THE PROBLEM: Copy the data exactly, keeping every line intact.

THE DATA:
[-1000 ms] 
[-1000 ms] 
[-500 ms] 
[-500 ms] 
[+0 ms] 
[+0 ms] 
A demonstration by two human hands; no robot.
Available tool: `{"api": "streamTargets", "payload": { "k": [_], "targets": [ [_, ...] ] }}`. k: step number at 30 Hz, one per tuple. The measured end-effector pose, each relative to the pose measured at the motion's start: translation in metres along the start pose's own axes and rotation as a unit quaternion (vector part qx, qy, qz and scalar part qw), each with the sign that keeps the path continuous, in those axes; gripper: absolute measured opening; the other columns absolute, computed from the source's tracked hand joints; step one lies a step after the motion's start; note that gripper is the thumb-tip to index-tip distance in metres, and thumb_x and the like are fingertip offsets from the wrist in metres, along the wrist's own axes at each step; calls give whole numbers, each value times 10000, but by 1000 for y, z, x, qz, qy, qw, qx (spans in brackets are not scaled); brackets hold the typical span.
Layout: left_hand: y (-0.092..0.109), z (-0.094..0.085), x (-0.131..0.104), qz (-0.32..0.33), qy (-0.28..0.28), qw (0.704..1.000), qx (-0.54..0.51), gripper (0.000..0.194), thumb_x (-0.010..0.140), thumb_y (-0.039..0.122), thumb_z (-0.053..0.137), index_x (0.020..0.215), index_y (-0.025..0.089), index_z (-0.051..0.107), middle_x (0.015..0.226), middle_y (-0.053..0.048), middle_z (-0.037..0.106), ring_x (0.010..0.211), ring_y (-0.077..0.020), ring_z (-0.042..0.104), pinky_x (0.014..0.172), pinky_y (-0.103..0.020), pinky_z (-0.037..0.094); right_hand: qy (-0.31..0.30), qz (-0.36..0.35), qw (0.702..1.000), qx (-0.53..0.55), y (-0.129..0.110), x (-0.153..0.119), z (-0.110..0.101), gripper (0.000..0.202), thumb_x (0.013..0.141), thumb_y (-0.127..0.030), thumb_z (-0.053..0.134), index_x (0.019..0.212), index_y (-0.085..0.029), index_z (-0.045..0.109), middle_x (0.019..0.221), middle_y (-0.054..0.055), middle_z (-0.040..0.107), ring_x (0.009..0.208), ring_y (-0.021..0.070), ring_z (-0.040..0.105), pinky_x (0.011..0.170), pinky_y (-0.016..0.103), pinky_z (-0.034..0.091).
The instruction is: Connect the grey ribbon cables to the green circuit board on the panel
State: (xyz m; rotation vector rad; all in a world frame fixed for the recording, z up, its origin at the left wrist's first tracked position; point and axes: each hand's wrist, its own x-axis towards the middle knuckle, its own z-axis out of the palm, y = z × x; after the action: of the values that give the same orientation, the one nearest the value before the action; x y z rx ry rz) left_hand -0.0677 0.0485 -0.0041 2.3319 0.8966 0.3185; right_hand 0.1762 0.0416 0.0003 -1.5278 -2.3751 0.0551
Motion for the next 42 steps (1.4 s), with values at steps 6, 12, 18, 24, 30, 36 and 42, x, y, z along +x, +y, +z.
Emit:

ANSWER:
[-1000 ms] 
[-1000 ms] 
[-500 ms] 
[-500 ms] 
[+0 ms] 
[+0 ms] 
A demonstration by two human hands; no robot.
Available tool: `{"api": "streamTargets", "payload": { "k": [_], "targets": [ [_, ...] ] }}`. k: step number at 30 Hz, one per tuple. The measured end-effector pose, each relative to the pose measured at the motion's start: translation in metres along the start pose's own axes and rotation as a unit quaternion (vector part qx, qy, qz and scalar part qw), each with the sign that keeps the path continuous, in those axes; gripper: absolute measured opening; the other columns absolute, computed from the source's tracked hand joints; step one lies a step after the motion's start; note that gripper is the thumb-tip to index-tip distance in metres, and thumb_x and the like are fingertip offsets from the wrist in metres, along the wrist's own axes at each step; calls give whole numbers, each value times 10000, but by 1000 for y, z, x, qz, qy, qw, qx (spans in brackets are not scaled); brackets hold the typical span.
Layout: left_hand: y (-0.092..0.109), z (-0.094..0.085), x (-0.131..0.104), qz (-0.32..0.33), qy (-0.28..0.28), qw (0.704..1.000), qx (-0.54..0.51), gripper (0.000..0.194), thumb_x (-0.010..0.140), thumb_y (-0.039..0.122), thumb_z (-0.053..0.137), index_x (0.020..0.215), index_y (-0.025..0.089), index_z (-0.051..0.107), middle_x (0.015..0.226), middle_y (-0.053..0.048), middle_z (-0.037..0.106), ring_x (0.010..0.211), ring_y (-0.077..0.020), ring_z (-0.042..0.104), pinky_x (0.014..0.172), pinky_y (-0.103..0.020), pinky_z (-0.037..0.094); right_hand: qy (-0.31..0.30), qz (-0.36..0.35), qw (0.702..1.000), qx (-0.53..0.55), y (-0.129..0.110), x (-0.153..0.119), z (-0.110..0.101), gripper (0.000..0.202), thumb_x (0.013..0.141), thumb_y (-0.127..0.030), thumb_z (-0.053..0.134), index_x (0.019..0.212), index_y (-0.085..0.029), index_z (-0.045..0.109), middle_x (0.019..0.221), middle_y (-0.054..0.055), middle_z (-0.040..0.107), ring_x (0.009..0.208), ring_y (-0.021..0.070), ring_z (-0.040..0.105), pinky_x (0.011..0.170), pinky_y (-0.016..0.103), pinky_z (-0.034..0.091).
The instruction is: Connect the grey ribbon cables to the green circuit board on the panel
State: (xyz m; rotation vector rad; all in a world frame fixed for the recording, z up, its origin at the left wrist's first tracked position; point and axes: each hand's wrist, its own x-axis towards the middle knuckle, its own z-axis out of the palm, y = z × x; after the action: of the values that give the same orientation, the one nearest the value before the action; x y z rx ry rz) left_hand -0.0677 0.0485 -0.0041 2.3319 0.8966 0.3185; right_hand 0.1762 0.0416 0.0003 -1.5278 -2.3751 0.0551
Motion for the next 42 steps (1.4 s), with values at steps 6, 12, 18, 24, 30, 36 and 42, x, y, z along +x, +y, +z.
Emit:

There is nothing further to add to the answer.